The former British spy who wrote the infamous "Trump dossier" reportedly told special counsel Robert Mueller's team that Russia intervened to dissuade President Donald Trump from nominating Mitt Romney as secretary of State.
The New Yorker reported Monday that Christopher Steele spoke with the special counsel's investigators last September as part of Mueller's investigation into Russian interference with the 2016 election. The magazine cited unidentified sources.
Mueller was appointed in May 2017 to probe Russia's potential links with the Trump campaign, as well as "any matters that arose or may arise directly from the investigation." On Feb. 16, the special counsel obtained indictments against 13 Russian operatives, accusing them of involvement in a long-term campaign of misinformation against the U.S. to help Trump and disparage his opponent, Hillary Clinton.
The New Yorker reports that Steele warned Mueller that Russia lobbied Trump after the election to appoint someone less hawkish on Russia than Romney and more amenable to easing sanctions for Moscow's actions in Ukraine.
The magazine, without citing its own source, said Steele made the allegation during a September 2017 meeting with Mueller in which the former spy presented a memo that relied on information from "a senior Russian official."
In his 2012 presidential run, Romney called Russia "our No. 1 geopolitical foe."
The White House did not immediately respond to CNBC's request for comment on the New Yorker article.
Romney was seen as a top contender to become secretary of State during Trump's transition into the White House, despite his harsh criticism of Trump during the campaign.
Trump eventually nominated Exxon Mobil CEO Rex Tillerson for the role.

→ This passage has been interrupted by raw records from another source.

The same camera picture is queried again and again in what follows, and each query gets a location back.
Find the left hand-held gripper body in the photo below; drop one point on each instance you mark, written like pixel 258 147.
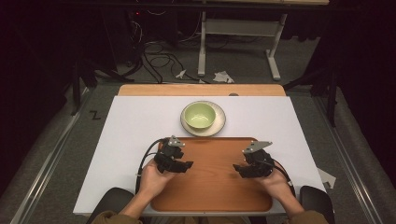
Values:
pixel 169 153

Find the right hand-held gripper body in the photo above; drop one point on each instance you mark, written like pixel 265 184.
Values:
pixel 260 158

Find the green bowl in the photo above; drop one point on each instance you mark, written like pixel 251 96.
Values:
pixel 199 114

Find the cream plate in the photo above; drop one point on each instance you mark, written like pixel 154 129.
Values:
pixel 220 123

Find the person's left hand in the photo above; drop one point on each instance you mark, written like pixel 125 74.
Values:
pixel 155 182

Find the person's right hand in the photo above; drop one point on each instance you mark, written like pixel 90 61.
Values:
pixel 274 184

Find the wooden tray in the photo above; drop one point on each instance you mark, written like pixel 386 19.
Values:
pixel 211 186

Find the white table mat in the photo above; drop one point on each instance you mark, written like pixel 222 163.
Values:
pixel 130 130

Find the black chair armrest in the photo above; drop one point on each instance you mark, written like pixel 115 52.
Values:
pixel 316 199
pixel 112 200

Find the wooden table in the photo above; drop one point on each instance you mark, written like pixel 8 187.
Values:
pixel 199 90

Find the white paper sheet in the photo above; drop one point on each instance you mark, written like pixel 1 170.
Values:
pixel 327 179

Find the small white paper scrap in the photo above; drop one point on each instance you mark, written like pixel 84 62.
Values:
pixel 181 74

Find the crumpled white paper scrap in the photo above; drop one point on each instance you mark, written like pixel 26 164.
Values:
pixel 223 77

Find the black metal stand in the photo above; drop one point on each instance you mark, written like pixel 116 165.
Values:
pixel 81 77
pixel 327 87

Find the white metal desk frame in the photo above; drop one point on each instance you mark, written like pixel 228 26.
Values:
pixel 239 27

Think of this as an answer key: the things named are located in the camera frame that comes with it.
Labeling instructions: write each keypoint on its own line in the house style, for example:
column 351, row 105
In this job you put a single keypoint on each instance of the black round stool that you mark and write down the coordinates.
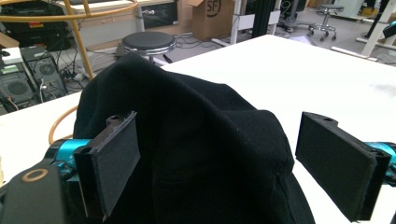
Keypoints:
column 148, row 43

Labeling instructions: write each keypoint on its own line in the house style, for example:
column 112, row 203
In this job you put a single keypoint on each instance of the white stand leg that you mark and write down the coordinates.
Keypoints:
column 373, row 34

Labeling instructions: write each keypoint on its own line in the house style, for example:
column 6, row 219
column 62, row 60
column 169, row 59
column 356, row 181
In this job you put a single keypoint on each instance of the black knit garment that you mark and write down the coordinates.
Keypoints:
column 202, row 140

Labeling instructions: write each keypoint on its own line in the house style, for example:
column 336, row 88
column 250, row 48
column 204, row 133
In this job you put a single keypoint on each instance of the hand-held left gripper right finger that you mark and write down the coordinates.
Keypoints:
column 336, row 165

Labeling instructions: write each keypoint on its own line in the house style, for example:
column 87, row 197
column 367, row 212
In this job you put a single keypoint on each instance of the black equipment case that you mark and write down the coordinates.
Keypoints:
column 34, row 25

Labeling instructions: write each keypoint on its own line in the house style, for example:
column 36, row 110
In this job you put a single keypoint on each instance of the brown cardboard box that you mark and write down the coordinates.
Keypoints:
column 211, row 18

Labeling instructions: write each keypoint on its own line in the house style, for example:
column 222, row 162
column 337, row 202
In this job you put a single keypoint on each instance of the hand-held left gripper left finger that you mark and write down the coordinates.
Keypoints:
column 107, row 168

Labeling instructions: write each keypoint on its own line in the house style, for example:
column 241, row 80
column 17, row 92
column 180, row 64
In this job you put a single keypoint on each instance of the white table leg frame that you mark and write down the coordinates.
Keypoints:
column 246, row 21

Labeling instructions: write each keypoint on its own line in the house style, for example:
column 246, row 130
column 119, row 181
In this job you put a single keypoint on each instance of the black computer tower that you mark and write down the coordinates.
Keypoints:
column 15, row 88
column 43, row 73

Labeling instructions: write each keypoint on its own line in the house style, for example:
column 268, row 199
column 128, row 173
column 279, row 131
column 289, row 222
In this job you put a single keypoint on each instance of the wooden hoop frame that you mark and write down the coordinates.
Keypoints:
column 74, row 18

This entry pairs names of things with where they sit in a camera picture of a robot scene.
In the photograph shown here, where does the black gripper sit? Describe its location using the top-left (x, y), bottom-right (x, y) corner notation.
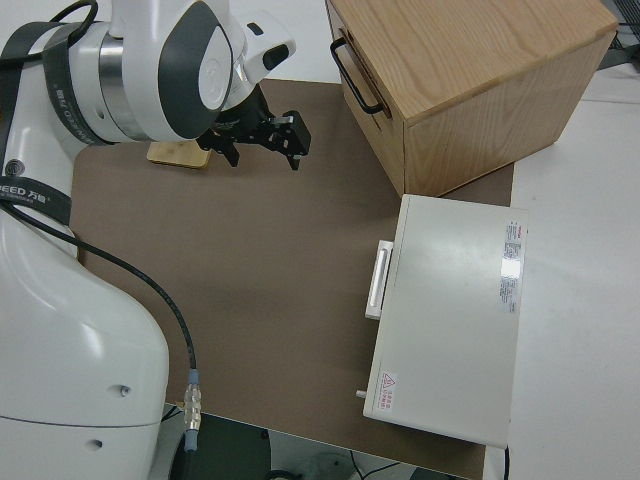
top-left (196, 89), bottom-right (312, 173)

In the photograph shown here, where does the wooden mug tree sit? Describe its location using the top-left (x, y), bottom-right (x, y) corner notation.
top-left (145, 139), bottom-right (212, 172)

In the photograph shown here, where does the brown table mat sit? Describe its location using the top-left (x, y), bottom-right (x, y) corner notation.
top-left (69, 78), bottom-right (516, 480)

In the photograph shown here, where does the wooden drawer cabinet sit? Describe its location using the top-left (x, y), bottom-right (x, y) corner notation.
top-left (324, 0), bottom-right (620, 199)

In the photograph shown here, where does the white toaster oven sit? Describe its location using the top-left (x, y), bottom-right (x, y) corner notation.
top-left (353, 193), bottom-right (530, 448)

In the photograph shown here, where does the black drawer handle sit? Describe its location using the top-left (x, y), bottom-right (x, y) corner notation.
top-left (329, 38), bottom-right (386, 116)

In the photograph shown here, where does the white oven door handle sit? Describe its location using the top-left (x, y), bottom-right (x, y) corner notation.
top-left (364, 240), bottom-right (395, 321)

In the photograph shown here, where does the black cable with metal connector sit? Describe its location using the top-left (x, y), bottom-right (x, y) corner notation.
top-left (0, 199), bottom-right (204, 480)

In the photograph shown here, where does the black printed velcro strap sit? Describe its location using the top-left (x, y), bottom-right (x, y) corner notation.
top-left (0, 21), bottom-right (97, 147)
top-left (0, 158), bottom-right (72, 222)

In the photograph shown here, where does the black robot mount plate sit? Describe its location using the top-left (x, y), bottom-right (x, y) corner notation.
top-left (164, 412), bottom-right (275, 480)

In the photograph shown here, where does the dark wire rack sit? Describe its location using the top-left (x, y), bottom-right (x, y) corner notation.
top-left (606, 0), bottom-right (640, 67)

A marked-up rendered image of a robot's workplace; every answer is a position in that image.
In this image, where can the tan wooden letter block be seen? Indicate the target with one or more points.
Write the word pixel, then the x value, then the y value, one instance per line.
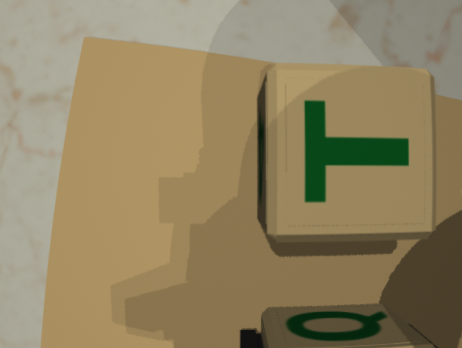
pixel 346 153
pixel 354 326

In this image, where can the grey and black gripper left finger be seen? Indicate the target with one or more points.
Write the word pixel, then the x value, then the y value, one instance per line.
pixel 249 339

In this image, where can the tan mat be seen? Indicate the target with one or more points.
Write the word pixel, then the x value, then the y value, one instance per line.
pixel 155 239

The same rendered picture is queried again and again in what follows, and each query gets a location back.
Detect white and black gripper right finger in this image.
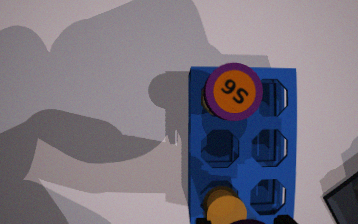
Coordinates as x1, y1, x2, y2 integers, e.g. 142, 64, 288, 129
273, 214, 298, 224

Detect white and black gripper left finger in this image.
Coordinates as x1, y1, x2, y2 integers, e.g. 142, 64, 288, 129
196, 218, 212, 224

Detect blue tube rack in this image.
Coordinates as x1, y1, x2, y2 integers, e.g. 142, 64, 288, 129
188, 66, 297, 224

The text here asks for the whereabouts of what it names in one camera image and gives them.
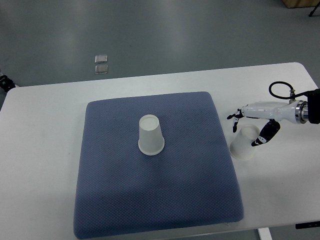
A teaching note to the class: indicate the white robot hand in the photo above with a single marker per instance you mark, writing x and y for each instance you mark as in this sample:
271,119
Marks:
272,111

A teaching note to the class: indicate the white paper cup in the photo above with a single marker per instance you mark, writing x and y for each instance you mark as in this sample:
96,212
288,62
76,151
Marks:
241,146
151,141

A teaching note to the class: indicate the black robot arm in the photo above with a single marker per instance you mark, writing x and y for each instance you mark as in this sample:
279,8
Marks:
312,97

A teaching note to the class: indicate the white paper cup on mat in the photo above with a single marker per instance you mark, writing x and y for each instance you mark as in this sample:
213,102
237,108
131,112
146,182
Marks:
151,141

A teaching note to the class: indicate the blue textured cushion mat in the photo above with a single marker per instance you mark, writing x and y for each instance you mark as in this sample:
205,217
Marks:
191,182

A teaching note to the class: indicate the white table leg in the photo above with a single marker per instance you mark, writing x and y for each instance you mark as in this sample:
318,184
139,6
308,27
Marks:
264,233

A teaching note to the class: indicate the black table control panel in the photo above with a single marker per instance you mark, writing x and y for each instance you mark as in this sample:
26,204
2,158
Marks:
307,225

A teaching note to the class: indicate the black tripod leg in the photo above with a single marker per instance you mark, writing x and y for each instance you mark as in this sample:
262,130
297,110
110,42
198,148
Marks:
314,10

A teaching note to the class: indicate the wooden box corner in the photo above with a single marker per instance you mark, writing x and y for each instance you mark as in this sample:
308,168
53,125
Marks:
300,3

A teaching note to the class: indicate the upper silver floor plate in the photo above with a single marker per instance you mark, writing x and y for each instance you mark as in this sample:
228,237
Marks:
101,58

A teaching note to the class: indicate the black device at left edge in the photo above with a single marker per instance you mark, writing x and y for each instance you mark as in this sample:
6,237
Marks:
6,83

Tillerson entered the job with long-held ties to Russia. In 2013, Putin bestowed a Russian state honor on Tillerson, mentioning the CEO's work "strengthening cooperation in the energy sector."
Trump has repeatedly described Mueller's probe as a "witch hunt," and has lambasted President Barack Obama both for initiating the investigation and for supposedly being feckless in the face of Russia meddling.
But Obama himself didn't learn about Russian hacking until August 2016, and wasn't briefed on the Steele dossier until after the election, the New Yorker reported. Multiple Obama administration officials briefed on the allegations of Russian malfeasance were reportedly reluctant to act on the intelligence out of concern that doing so would create the appearance of political bias.
When Obama later attempted to win bipartisan condemnation against Russia, Senate Majority Leader Mitch McConnell reportedly refused to sign it. Denis McDonough, White House chief of staff under Obama, told NBC News over the weekend that McConnell "watered down" a warning about Russian interference in the election. In turn, McConnell's office pushed back on McDonough's characterization.
Obama and Vice President Joe Biden were briefed on the information including the dossier by former FBI Director James Comey in the Oval Office on Jan. 5, 2017, according to the New Yorker's account. Comey did not name Steele but told Obama and Biden that the dossier's author had been proven to be a credible source in the past.
The report was shocking to the senior administration officials. "If this is true, this is huge!" Biden said, according to the magazine.
Correction: This story was updated to clarify that the sanctions were against Russia for its actions in Ukraine.